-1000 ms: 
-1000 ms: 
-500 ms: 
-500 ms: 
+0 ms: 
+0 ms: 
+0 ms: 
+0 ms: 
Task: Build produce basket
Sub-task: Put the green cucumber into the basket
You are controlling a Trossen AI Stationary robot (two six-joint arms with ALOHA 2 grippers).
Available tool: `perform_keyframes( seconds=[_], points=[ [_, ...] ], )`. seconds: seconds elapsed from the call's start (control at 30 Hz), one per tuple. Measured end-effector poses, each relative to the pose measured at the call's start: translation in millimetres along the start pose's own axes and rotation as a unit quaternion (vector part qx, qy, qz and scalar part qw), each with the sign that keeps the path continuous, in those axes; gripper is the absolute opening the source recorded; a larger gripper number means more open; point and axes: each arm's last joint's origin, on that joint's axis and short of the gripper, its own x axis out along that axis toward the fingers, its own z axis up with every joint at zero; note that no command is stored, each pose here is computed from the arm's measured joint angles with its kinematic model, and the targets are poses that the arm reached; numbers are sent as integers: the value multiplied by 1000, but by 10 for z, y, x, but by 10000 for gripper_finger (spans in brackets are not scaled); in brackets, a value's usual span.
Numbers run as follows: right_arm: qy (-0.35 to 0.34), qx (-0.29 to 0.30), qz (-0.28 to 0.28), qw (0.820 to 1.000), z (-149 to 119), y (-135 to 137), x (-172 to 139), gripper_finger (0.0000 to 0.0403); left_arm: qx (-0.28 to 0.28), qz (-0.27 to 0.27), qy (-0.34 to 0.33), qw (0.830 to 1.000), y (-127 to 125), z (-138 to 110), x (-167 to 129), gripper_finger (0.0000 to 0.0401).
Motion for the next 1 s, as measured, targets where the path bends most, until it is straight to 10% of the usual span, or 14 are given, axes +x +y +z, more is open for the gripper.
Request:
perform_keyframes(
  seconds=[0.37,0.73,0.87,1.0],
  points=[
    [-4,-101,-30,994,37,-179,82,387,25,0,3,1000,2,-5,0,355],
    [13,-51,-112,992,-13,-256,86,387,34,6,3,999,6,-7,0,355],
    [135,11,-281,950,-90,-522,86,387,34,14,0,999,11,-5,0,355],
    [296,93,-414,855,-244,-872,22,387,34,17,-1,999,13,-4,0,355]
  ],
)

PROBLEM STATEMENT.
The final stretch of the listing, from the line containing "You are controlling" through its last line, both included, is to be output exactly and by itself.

TASK RESULT.
You are controlling a Trossen AI Stationary robot (two six-joint arms with ALOHA 2 grippers).
Available tool: `perform_keyframes( seconds=[_], points=[ [_, ...] ], )`. seconds: seconds elapsed from the call's start (control at 30 Hz), one per tuple. Measured end-effector poses, each relative to the pose measured at the call's start: translation in millimetres along the start pose's own axes and rotation as a unit quaternion (vector part qx, qy, qz and scalar part qw), each with the sign that keeps the path continuous, in those axes; gripper is the absolute opening the source recorded; a larger gripper number means more open; point and axes: each arm's last joint's origin, on that joint's axis and short of the gripper, its own x axis out along that axis toward the fingers, its own z axis up with every joint at zero; note that no command is stored, each pose here is computed from the arm's measured joint angles with its kinematic model, and the targets are poses that the arm reached; numbers are sent as integers: the value multiplied by 1000, but by 10 for z, y, x, but by 10000 for gripper_finger (spans in brackets are not scaled); in brackets, a value's usual span.
Numbers run as follows: right_arm: qy (-0.35 to 0.34), qx (-0.29 to 0.30), qz (-0.28 to 0.28), qw (0.820 to 1.000), z (-149 to 119), y (-135 to 137), x (-172 to 139), gripper_finger (0.0000 to 0.0403); left_arm: qx (-0.28 to 0.28), qz (-0.27 to 0.27), qy (-0.34 to 0.33), qw (0.830 to 1.000), y (-127 to 125), z (-138 to 110), x (-167 to 129), gripper_finger (0.0000 to 0.0401).
Motion for the next 1 s, as measured, targets where the path bends most, until it is straight to 10% of the usual span, or 14 are given, axes +x +y +z, more is open for the gripper.
Request:
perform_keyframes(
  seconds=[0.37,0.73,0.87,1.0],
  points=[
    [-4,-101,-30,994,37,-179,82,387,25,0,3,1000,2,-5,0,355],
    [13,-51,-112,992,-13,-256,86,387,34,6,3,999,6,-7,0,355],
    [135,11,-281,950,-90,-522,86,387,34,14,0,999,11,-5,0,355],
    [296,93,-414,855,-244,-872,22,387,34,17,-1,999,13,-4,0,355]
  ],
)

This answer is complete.